==== Data for review

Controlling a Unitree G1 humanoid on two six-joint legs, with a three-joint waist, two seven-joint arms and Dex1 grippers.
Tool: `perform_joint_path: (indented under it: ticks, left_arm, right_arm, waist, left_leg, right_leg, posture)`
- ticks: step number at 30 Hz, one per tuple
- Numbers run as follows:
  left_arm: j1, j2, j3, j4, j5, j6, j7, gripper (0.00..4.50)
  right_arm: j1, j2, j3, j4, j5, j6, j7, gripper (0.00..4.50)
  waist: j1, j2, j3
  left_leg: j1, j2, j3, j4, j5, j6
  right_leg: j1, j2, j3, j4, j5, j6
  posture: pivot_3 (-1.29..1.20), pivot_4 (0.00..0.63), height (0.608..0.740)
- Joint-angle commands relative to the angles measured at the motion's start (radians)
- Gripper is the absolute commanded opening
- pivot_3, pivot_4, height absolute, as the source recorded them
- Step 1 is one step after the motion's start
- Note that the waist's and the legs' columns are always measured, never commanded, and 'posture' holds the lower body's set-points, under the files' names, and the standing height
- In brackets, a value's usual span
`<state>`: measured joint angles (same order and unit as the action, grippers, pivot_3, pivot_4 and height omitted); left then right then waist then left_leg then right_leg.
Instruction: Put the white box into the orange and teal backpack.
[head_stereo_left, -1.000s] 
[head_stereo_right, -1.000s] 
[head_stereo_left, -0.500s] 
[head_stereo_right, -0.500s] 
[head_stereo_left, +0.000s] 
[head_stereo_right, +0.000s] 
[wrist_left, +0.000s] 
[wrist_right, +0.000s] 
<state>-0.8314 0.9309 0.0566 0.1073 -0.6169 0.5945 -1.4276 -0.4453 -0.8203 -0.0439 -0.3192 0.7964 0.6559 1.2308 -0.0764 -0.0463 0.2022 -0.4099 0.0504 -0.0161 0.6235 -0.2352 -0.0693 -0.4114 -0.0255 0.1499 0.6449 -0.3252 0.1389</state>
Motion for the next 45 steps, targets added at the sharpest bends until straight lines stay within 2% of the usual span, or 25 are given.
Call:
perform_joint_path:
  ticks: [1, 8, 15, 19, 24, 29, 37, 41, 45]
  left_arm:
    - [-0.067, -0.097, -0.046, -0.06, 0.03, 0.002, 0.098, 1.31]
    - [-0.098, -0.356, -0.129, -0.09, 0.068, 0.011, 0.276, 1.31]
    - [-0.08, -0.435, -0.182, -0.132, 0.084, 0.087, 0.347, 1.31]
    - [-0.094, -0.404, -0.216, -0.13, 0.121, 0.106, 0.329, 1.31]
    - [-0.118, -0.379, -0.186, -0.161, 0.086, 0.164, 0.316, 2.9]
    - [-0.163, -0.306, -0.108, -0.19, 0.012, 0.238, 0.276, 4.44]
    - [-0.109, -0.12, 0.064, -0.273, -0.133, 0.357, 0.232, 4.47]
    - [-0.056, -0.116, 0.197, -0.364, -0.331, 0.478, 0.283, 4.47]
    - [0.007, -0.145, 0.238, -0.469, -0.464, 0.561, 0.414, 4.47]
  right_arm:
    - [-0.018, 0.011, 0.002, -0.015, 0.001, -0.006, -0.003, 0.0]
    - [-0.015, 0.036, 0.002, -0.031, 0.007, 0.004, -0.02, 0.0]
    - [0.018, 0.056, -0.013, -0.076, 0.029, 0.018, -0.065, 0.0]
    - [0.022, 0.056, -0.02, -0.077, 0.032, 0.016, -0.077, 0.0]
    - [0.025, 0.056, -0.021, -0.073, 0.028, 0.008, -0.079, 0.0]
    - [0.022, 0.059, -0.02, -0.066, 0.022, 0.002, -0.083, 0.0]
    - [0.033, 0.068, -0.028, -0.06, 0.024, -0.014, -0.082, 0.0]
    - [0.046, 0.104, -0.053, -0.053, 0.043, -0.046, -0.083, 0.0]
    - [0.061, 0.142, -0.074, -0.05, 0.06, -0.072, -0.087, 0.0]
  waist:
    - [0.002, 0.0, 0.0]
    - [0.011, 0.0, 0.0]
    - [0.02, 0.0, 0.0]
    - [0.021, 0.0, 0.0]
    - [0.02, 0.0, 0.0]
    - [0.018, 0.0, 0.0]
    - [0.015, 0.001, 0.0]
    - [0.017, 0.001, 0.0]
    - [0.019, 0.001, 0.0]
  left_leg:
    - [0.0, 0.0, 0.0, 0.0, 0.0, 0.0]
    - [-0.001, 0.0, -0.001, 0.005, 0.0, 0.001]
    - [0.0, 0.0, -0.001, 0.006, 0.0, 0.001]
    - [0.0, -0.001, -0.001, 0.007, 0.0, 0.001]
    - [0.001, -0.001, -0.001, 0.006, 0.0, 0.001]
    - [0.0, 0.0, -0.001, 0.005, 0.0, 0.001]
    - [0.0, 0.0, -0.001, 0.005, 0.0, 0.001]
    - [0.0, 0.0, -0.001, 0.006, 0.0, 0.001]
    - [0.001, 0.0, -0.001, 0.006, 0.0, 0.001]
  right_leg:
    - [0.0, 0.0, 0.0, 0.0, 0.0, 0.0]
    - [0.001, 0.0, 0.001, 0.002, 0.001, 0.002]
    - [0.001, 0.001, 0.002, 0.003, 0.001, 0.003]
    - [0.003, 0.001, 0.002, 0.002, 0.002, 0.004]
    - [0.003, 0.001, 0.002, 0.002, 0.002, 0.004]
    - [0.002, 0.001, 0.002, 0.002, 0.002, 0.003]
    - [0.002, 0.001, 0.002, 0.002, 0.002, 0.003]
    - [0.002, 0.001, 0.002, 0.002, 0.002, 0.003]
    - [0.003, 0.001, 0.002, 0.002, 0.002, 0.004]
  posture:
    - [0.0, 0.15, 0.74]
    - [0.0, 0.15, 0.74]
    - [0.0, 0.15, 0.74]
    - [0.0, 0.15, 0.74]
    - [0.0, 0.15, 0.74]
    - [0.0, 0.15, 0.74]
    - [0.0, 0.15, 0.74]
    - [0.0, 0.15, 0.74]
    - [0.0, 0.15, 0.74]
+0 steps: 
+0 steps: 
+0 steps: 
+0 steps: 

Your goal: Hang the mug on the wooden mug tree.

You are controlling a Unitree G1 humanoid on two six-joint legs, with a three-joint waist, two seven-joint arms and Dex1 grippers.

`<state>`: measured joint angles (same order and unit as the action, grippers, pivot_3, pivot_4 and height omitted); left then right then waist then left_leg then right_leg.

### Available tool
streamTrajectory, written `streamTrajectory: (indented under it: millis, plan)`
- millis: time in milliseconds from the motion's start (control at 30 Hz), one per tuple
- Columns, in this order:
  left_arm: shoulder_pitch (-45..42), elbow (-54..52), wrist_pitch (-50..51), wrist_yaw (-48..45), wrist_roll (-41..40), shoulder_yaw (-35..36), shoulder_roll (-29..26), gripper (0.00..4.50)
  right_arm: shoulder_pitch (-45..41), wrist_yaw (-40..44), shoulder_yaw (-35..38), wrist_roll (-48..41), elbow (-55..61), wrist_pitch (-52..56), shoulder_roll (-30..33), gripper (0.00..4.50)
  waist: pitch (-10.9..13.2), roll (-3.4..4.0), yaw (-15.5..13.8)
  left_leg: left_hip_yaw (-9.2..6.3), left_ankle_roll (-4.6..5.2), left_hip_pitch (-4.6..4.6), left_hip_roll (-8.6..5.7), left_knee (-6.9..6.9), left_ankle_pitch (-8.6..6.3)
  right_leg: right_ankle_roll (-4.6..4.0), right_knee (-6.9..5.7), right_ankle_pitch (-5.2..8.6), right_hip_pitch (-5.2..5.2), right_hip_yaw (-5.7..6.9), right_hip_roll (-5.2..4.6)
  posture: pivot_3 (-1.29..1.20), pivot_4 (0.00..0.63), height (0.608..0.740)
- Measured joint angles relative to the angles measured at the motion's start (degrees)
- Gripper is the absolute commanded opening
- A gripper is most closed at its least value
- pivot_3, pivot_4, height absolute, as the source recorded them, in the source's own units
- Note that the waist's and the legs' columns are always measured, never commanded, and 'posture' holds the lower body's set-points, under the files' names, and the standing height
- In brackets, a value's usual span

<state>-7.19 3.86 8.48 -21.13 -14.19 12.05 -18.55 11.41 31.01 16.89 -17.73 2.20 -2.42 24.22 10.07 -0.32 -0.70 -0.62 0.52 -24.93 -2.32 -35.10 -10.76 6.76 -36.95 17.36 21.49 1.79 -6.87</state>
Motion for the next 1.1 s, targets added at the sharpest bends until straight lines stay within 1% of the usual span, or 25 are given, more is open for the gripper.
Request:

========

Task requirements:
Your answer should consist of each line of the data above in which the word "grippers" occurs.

Worked solution:
Controlling a Unitree G1 humanoid on two six-joint legs, with a three-joint waist, two seven-joint arms and Dex1 grippers.
`<state>`: measured joint angles (same order and unit as the action, grippers, pivot_3, pivot_4 and height omitted); left then right then waist then left_leg then right_leg.
You are controlling a Unitree G1 humanoid on two six-joint legs, with a three-joint waist, two seven-joint arms and Dex1 grippers.
`<state>`: measured joint angles (same order and unit as the action, grippers, pivot_3, pivot_4 and height omitted); left then right then waist then left_leg then right_leg.

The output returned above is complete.